- About this task: Return the full set of entries below exactly, leaving every image out.
>>>>>
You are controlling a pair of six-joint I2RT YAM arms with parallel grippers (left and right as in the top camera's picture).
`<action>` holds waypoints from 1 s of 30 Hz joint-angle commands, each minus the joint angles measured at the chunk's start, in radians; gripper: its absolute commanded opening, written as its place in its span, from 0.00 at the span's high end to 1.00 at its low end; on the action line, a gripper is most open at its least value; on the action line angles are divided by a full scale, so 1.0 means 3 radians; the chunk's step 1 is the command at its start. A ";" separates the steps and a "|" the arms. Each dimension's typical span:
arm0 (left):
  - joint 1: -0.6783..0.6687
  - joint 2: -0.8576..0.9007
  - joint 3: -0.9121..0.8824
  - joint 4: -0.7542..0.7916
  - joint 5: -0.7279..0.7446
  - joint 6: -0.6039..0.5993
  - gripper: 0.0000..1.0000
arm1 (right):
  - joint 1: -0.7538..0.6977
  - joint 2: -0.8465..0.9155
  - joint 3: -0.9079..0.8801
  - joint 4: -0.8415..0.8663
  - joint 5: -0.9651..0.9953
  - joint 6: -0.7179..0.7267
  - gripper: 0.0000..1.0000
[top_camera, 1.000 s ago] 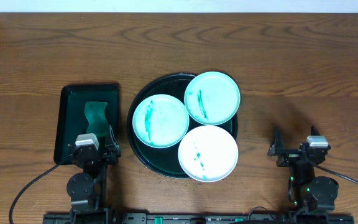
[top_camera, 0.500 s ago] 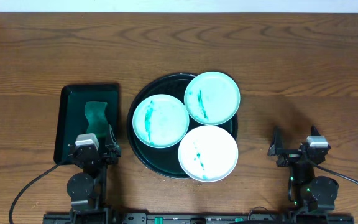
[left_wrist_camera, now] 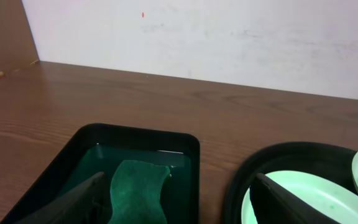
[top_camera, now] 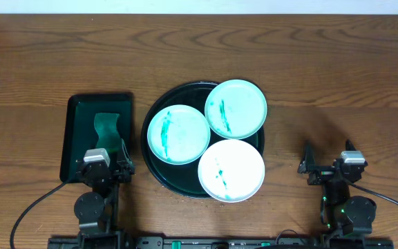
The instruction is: Clean dirty plates on tray and stack at the side
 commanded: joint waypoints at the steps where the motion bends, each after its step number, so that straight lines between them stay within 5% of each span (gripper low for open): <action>1: -0.0003 0.0008 -0.0029 -0.0153 -0.0004 0.0033 0.27 | 0.0009 -0.0019 -0.0006 -0.0010 -0.0014 0.0031 0.01; 30: -0.0001 0.0008 0.0009 -0.0165 0.0280 0.0036 0.27 | 0.0009 -0.0019 -0.0005 0.0172 -0.0106 0.0047 0.01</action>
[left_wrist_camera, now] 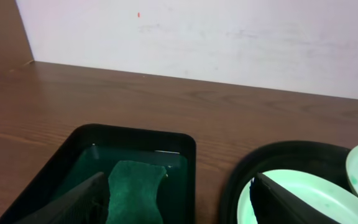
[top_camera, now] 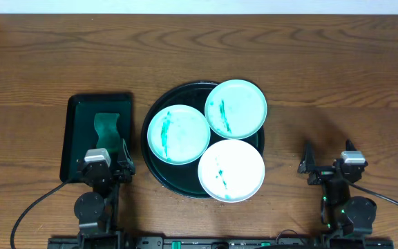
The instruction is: Clean dirty plates on tray and stack at the side
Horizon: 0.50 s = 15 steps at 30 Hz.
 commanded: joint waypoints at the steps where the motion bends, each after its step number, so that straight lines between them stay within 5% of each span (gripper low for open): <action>1: -0.0003 0.0009 0.0015 -0.0174 0.0239 0.0036 0.27 | 0.0009 -0.0020 -0.0005 0.0154 -0.0093 0.0045 0.01; 15: -0.0001 0.1235 0.1164 -0.0484 0.0586 0.0126 0.27 | 0.0009 0.0456 0.0584 0.0308 -0.0493 0.0177 0.01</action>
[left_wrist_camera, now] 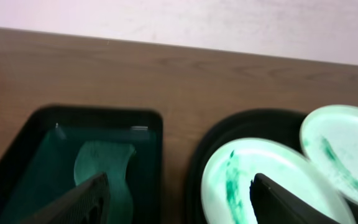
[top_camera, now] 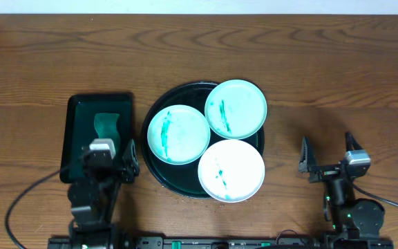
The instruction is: Clean dirty plates on tray and stack at the side
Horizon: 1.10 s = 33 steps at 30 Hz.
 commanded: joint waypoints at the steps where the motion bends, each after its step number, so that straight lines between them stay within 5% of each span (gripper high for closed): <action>1: -0.0001 0.0493 0.0577 -0.0107 0.0192 0.0146 0.27 | 0.0009 0.0333 0.0404 -0.0062 -0.0167 0.0061 0.01; 12: -0.0003 0.2146 0.2533 -0.1633 0.0304 0.0459 0.27 | 0.0009 0.1970 0.1882 -0.0973 -0.0348 0.0058 0.01; 19: -0.0003 0.3010 0.3632 -0.2719 0.0305 0.0586 0.27 | 0.0010 0.3081 0.2972 -0.2085 -0.0585 0.0048 0.01; 24: -0.0001 0.3318 0.3744 -0.2797 0.0306 0.0581 0.27 | 0.0009 0.3726 0.3455 -0.2543 -0.0874 0.0057 0.01; 33: -0.0005 0.3534 0.3744 -0.2684 0.0483 0.0533 0.27 | 0.0164 0.4363 0.3468 -0.1920 -0.1457 0.0862 0.07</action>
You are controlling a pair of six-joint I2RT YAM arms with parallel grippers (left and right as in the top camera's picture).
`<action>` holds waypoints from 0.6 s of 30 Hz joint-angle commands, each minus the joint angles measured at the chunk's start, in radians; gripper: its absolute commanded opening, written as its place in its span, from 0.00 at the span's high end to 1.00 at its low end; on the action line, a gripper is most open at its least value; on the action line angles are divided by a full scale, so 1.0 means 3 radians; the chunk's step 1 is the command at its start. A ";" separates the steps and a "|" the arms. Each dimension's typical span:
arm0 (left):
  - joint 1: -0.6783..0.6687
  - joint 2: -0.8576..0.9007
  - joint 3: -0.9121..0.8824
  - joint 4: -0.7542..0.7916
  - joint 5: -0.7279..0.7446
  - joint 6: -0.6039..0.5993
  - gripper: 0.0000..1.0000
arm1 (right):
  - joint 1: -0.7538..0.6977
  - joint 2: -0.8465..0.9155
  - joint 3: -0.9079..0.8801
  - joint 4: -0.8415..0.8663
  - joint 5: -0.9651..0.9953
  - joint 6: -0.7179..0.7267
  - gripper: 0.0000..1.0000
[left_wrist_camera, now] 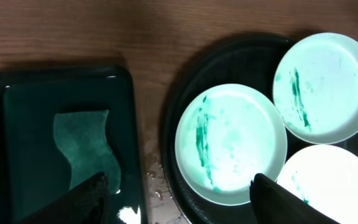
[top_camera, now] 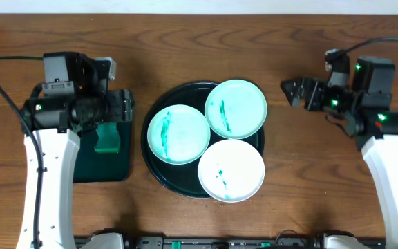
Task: Clean dirty plates on tray and stack at the side
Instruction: 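Reach the right gripper to the rim of the left white plate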
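Observation:
Three mint-green plates smeared with green lie on a round black tray (top_camera: pixel 152 160): one at the left (top_camera: pixel 178 133), one at the back right (top_camera: pixel 235 108), one at the front (top_camera: pixel 231 170). The left wrist view looks straight down on the same plates (left_wrist_camera: pixel 232 137), (left_wrist_camera: pixel 325 87), (left_wrist_camera: pixel 328 183). A green sponge (top_camera: pixel 107 140) (left_wrist_camera: pixel 86 146) lies in water in a rectangular black tray (top_camera: pixel 81 169). My left gripper (top_camera: pixel 116 111) (left_wrist_camera: pixel 179 202) hangs open high above the gap between the two trays, holding nothing. My right gripper (top_camera: pixel 297 93) is open in the air to the right of the round tray.
The wooden table (top_camera: pixel 199 48) stretches bare behind and to the right of the trays. Water drops lie on the wood between the two trays (left_wrist_camera: pixel 151 186). A cable (top_camera: pixel 5 62) loops off the left arm.
Both arms have risen from the table's front edge and moved toward the back. The left gripper is now above the sponge tray's right side, the right gripper beside the back-right plate. The plates lie unmoved.
At the two oldest moments both arms rested low at the front edge, grippers open, the left camera looking level over the sponge tray. Then the left arm had tilted up a little. Now both arms stand high over the table, still open and empty.

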 commanded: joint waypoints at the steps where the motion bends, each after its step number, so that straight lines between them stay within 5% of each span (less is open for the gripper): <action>1: -0.0004 0.0008 0.0065 0.0023 0.0086 0.0031 0.27 | 0.0228 0.0209 0.0078 0.0048 -0.0225 0.0352 0.07; 6: -0.0004 0.0008 0.0065 0.0009 -0.0056 0.0023 0.27 | 0.0729 0.0553 0.0230 -0.0028 0.0108 0.0504 0.12; 10: -0.0004 0.0009 0.0064 -0.0037 -0.0632 -0.0546 0.27 | 0.1256 0.0890 0.0645 -0.0336 0.0801 0.0504 0.15; 18: 0.0000 0.0009 0.0064 -0.0118 -0.1583 -0.1072 0.27 | 0.1954 0.1637 0.1275 -0.0652 0.1291 0.0930 0.44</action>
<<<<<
- Task answer:
You are controlling a pair of six-joint I2RT YAM arms with parallel grippers (left and right as in the top camera's picture).
`<action>` holds waypoints from 1 s of 30 Hz joint-angle commands, each minus the joint angles measured at the chunk's start, in radians; gripper: its absolute commanded opening, written as its place in its span, from 0.00 at the span's high end to 1.00 at its low end; on the action line, a gripper is most open at its least value; on the action line angles are divided by a full scale, so 1.0 means 3 radians; the chunk's step 1 is the command at its start. A ";" separates the steps and a "|" the arms. Each dimension's typical span:
arm0 (left):
  - joint 1: -0.6783..0.6687
  - joint 2: -0.8576..0.9007
  - joint 3: -0.9121..0.8824
  - joint 4: -0.7542..0.7916
  - joint 5: -0.7279..0.7446
  - joint 6: -0.6039..0.5993
  - gripper: 0.0000..1.0000
arm1 (right):
  - joint 1: -0.7538..0.6977
  - joint 2: -0.8465..0.9155
  - joint 3: -0.9079..0.8801
  - joint 4: -0.8415..0.8663
  - joint 5: -0.9651..0.9953
  - joint 6: -0.7179..0.7267
  - gripper: 0.0000..1.0000
[top_camera, 1.000 s ago] 
[top_camera, 0.500 s ago] 
[left_wrist_camera, now] 
[top_camera, now] 
The instruction is: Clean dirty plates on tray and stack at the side
 commanded: joint waypoints at the steps where the motion bends, each after its step number, so that straight lines between them stay within 5% of each span (gripper low for open): <action>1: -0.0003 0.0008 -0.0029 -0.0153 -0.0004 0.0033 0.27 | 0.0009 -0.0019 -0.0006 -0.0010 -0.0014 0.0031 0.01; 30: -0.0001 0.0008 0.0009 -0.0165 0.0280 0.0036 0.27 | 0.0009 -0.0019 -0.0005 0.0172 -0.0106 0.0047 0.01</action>
[left_wrist_camera, now] 
[top_camera, now] 
The instruction is: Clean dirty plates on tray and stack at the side
Horizon: 0.50 s = 15 steps at 30 Hz.
 commanded: joint waypoints at the steps where the motion bends, each after its step number, so that straight lines between them stay within 5% of each span (gripper low for open): <action>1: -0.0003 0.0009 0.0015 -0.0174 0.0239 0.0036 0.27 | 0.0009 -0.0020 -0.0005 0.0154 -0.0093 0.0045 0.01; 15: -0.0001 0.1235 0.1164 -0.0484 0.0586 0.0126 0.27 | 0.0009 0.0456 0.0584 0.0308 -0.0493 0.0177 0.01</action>
[left_wrist_camera, now] 
[top_camera, now] 
The instruction is: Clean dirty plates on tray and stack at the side
Horizon: 1.10 s = 33 steps at 30 Hz.
 commanded: joint waypoints at the steps where the motion bends, each after its step number, so that straight lines between them stay within 5% of each span (gripper high for closed): <action>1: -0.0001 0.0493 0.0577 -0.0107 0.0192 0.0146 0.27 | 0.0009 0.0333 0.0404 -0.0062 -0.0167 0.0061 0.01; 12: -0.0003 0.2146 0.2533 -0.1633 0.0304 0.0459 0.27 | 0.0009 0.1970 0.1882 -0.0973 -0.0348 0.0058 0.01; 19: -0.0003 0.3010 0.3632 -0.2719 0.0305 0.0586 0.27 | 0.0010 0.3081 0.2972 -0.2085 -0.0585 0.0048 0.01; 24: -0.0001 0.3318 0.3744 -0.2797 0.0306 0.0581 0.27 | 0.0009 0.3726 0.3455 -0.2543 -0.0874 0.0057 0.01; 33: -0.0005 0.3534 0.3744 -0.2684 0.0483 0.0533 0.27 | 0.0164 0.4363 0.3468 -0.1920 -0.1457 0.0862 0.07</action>
You are controlling a pair of six-joint I2RT YAM arms with parallel grippers (left and right as in the top camera's picture).
`<action>` holds waypoints from 0.6 s of 30 Hz joint-angle commands, each minus the joint angles measured at the chunk's start, in radians; gripper: its absolute commanded opening, written as its place in its span, from 0.00 at the span's high end to 1.00 at its low end; on the action line, a gripper is most open at its least value; on the action line angles are divided by a full scale, so 1.0 means 3 radians; the chunk's step 1 is the command at its start. A ";" separates the steps and a "|" the arms. Each dimension's typical span:
arm0 (left):
  - joint 1: -0.6783..0.6687
  - joint 2: -0.8576..0.9007
  - joint 3: -0.9121..0.8824
  - joint 4: -0.7542..0.7916
  - joint 5: -0.7279..0.7446
  - joint 6: -0.6039..0.5993
  - gripper: 0.0000..1.0000
arm1 (right):
  - joint 1: -0.7538..0.6977
  - joint 2: -0.8465..0.9155
  - joint 3: -0.9079..0.8801
  - joint 4: -0.8415..0.8663
  - joint 5: -0.9651..0.9953
  - joint 6: -0.7179..0.7267
  - gripper: 0.0000..1.0000
[left_wrist_camera, now] 
[top_camera, now] 
Task: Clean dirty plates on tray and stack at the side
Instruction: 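Reach the right gripper to the rim of the left white plate
Observation:
Three mint-green plates smeared with green lie on a round black tray (top_camera: pixel 152 160): one at the left (top_camera: pixel 178 133), one at the back right (top_camera: pixel 235 108), one at the front (top_camera: pixel 231 170). The left wrist view looks straight down on the same plates (left_wrist_camera: pixel 232 137), (left_wrist_camera: pixel 325 87), (left_wrist_camera: pixel 328 183). A green sponge (top_camera: pixel 107 140) (left_wrist_camera: pixel 86 146) lies in water in a rectangular black tray (top_camera: pixel 81 169). My left gripper (top_camera: pixel 116 111) (left_wrist_camera: pixel 179 202) hangs open high above the gap between the two trays, holding nothing. My right gripper (top_camera: pixel 297 93) is open in the air to the right of the round tray.
The wooden table (top_camera: pixel 199 48) stretches bare behind and to the right of the trays. Water drops lie on the wood between the two trays (left_wrist_camera: pixel 151 186). A cable (top_camera: pixel 5 62) loops off the left arm.
Both arms have risen from the table's front edge and moved toward the back. The left gripper is now above the sponge tray's right side, the right gripper beside the back-right plate. The plates lie unmoved.
At the two oldest moments both arms rested low at the front edge, grippers open, the left camera looking level over the sponge tray. Then the left arm had tilted up a little. Now both arms stand high over the table, still open and empty.
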
 commanded: joint waypoints at the steps where the motion bends, each after its step number, so that straight lines between them stay within 5% of each span (less is open for the gripper): <action>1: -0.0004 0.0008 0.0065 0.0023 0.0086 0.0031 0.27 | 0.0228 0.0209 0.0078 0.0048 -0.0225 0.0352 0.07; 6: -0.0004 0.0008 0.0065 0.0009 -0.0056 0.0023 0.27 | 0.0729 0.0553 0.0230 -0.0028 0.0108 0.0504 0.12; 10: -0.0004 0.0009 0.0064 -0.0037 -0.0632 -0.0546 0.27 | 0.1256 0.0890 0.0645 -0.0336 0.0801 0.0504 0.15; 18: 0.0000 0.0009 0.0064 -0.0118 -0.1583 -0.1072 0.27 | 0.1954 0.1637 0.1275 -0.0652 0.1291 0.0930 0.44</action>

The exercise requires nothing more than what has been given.